Matter of O'Keeffe v O'Keeffe
2023 NY Slip Op 02006 [215 AD3d 848]
April 19, 2023
Appellate Division, Second Department
Published by New York State Law Reporting Bureau pursuant to Judiciary Law § 431.
As corrected through Wednesday, May 31, 2023


[*1]
 In the Matter of Jane H. O'Keeffe, Respondent,
v
Brice D. O'Keeffe, Appellant.

N. Scott Banks, Hempstead, NY (Tammy Feman and Dori Cohen of counsel), for appellant.

Jane Hildreth O'Keeffe, named herein as Jane H. O'Keeffe, Garden City, NY, respondent pro se.

In a proceeding pursuant to Family Court Act article 4, the father appeals from (1) an order of commitment of the Family Court, Nassau County (Robin M. Kent, J.), dated March 17, 2022, and (2) an order of the same court dated March 22, 2022. The order of commitment, in effect, confirmed so much of an order of disposition of the same court (Lisa M. Williams, S.M.) dated January 18, 2022, made after a hearing, as found that the father willfully violated a prior order of child support, and committed the father to the Nassau County Correctional Facility for a period of 90 days unless he paid the purge amount of $15,000. The order, insofar as appealed from, denied the father's objections to so much of the order of disposition as found that he willfully violated a prior order of child support.

Ordered that the order of commitment is affirmed, without costs or disbursements; and it is further,

Ordered that the order is affirmed insofar as appealed from, without costs or disbursements.

The mother and the father divorced in 2018. In June 2019, the mother and the father executed a so-ordered stipulation, inter alia, directing the father to pay child support for the two unemancipated children of the marriage in the amount of $1,162 semimonthly. The so-ordered stipulation was incorporated into an order dated June 4, 2019 (hereinafter the support order).

In January 2021, the mother filed a petition to enforce the support order. After a hearing, in an order of disposition dated January 18, 2022, the Support Magistrate, inter alia, found that the father willfully failed to comply with his child support obligations and recommended a period of incarceration of 180 days unless he paid the purge amount of $22,690.41. In an order of commitment dated March 17, 2022, the Family Court, in effect, confirmed so much of the order of disposition as found that the father willfully failed to comply with his child support obligations, and committed the father to the Nassau County Correctional Facility for a period of 90 days unless he paid the purge amount of $15,000. In an order dated March 22, 2022, the court, among other things, denied the father's objections to so much of the order of disposition as found that he willfully failed to comply with his child support obligations. The father appeals from the order of commitment and the order dated March 22, 2022.

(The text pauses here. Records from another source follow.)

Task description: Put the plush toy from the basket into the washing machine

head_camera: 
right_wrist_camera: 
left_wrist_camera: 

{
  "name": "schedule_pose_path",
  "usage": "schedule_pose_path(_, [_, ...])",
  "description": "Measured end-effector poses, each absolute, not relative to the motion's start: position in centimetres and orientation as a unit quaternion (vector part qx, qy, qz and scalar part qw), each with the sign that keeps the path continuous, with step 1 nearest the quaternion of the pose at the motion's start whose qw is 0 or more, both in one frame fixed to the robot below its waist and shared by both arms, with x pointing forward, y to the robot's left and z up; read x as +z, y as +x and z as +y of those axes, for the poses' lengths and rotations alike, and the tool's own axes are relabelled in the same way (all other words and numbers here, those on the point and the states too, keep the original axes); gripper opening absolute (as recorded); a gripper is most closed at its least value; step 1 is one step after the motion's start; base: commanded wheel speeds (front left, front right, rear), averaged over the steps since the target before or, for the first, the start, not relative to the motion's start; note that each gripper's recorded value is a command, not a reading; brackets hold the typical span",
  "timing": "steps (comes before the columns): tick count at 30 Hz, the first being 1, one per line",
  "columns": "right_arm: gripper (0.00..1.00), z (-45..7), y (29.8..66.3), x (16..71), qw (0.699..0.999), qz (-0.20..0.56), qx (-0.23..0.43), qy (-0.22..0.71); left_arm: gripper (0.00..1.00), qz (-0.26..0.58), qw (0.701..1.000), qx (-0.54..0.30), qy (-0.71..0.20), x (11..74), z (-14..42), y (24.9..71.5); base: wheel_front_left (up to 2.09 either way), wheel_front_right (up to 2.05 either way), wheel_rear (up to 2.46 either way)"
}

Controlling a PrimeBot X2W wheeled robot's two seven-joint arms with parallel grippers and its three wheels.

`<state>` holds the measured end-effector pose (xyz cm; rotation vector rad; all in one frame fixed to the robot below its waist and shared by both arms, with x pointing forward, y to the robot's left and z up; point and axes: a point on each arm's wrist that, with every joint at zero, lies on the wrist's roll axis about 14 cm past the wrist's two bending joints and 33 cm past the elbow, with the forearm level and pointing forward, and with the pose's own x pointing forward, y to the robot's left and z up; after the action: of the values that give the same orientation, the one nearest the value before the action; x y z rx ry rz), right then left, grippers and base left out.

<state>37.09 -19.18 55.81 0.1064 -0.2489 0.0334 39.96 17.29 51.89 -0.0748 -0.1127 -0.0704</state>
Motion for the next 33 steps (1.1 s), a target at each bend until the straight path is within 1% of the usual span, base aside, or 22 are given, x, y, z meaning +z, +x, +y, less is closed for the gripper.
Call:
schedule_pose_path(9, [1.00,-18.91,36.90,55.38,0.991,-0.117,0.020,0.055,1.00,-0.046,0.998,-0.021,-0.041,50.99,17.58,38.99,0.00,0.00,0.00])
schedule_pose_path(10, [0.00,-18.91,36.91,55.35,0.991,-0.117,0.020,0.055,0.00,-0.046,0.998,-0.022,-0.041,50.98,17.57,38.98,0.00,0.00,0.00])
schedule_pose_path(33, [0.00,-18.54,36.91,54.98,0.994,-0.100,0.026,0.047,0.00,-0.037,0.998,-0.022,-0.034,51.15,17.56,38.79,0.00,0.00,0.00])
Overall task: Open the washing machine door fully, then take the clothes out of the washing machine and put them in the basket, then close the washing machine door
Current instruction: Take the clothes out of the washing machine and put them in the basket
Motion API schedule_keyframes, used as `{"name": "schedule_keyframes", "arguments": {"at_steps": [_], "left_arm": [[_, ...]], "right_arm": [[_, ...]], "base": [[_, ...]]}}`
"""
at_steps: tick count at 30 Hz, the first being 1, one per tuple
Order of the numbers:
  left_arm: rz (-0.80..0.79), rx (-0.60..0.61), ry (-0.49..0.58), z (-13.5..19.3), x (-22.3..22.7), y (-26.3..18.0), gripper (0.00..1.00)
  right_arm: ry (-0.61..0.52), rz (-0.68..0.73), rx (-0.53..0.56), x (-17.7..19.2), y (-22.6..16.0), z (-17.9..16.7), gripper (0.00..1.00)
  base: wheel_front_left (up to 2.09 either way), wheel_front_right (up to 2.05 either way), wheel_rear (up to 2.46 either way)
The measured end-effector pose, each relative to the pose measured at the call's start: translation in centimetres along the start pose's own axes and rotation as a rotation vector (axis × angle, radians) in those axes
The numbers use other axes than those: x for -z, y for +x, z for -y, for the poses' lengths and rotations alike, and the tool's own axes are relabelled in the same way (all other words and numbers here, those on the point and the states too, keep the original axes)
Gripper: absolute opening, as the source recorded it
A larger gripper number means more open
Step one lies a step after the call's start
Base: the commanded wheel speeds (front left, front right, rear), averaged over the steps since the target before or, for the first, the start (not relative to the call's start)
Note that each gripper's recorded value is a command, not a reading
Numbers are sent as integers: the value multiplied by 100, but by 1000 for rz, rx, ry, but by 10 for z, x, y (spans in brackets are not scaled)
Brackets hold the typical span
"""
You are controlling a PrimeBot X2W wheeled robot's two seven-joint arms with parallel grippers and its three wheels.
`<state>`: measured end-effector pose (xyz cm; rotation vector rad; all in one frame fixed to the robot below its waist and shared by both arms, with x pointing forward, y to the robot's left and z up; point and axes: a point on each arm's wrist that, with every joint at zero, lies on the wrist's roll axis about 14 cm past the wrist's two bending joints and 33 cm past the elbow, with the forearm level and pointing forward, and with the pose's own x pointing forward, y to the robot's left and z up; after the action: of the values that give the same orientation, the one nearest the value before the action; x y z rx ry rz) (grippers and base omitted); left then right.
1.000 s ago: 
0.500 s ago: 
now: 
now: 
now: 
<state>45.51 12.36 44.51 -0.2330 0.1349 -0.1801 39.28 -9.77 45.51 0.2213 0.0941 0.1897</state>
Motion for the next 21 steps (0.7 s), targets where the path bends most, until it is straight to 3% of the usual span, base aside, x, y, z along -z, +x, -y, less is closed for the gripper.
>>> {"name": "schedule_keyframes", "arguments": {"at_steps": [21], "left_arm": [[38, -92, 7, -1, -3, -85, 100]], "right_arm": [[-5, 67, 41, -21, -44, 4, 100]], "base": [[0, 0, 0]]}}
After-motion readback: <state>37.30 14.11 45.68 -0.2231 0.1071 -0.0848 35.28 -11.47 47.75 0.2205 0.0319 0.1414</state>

[*2] The evidence of the father's failure to pay child support as ordered, presented by the mother at the hearing, constituted prima facie evidence of a willful violation (see Family Ct Act § 454 [3] [a]; Matter of Powers v Powers, 86 NY2d 63, 69 [1995]; Matter of Gillison v Gillison, 122 AD3d 926, 927 [2014]; Matter of McMinn v Taylor, 118 AD3d 887, 888 [2014]). This prima facie showing shifted the burden of proof to the father to offer competent, credible evidence of his inability to make the required payments (see Matter of Powers v Powers, 86 NY2d at 69; Matter of Pena v Chadee, 195 AD3d 1030, 1032 [2021]). The father failed to satisfy this burden, as he did not present competent, credible evidence that he made reasonable efforts to obtain employment to meet his child support obligations (see Matter of Sweeney v Sweeney, 209 AD3d 659, 661 [2022]; Matter of Gioia v Gioia, 204 AD3d 912, 913-914 [2022]; Matter of Stein-Zimic v Zimic, 194 AD3d 823, 825 [2021]; Matter of Duncan v Defreese, 193 AD3d 727, 727 [2021]).

The father further contends that the Family Court improperly issued an order of commitment, since less drastic enforcement remedies were available, and that the purge amount set by the court was excessive. Where, as here, a willful violation of an order of support is found, the determination as to the appropriate sanction lies within the Family Court's discretion (see Matter of Gioia v Gioia, 204 AD3d 912, 914 [2022]; Matter of Martucci v Nerone, 198 AD3d 654, 655 [2021]). Under the circumstances of this case, the court did not improvidently exercise its discretion in issuing an order of commitment setting the period of confinement at 90 days and the purge amount at $15,000.

Accordingly, the Family Court properly confirmed the Support Magistrate's finding that the father willfully failed to comply with his child support obligations, and issued an appropriate order of commitment. Moreover, the court properly denied the father's objections to so much of the order of disposition as found that the father willfully violated a prior order of support (see Matter of Henry v Greenidge, 127 AD3d 1192, 1193 [2015]). Connolly, J.P., Maltese, Zayas and Taylor, JJ., concur.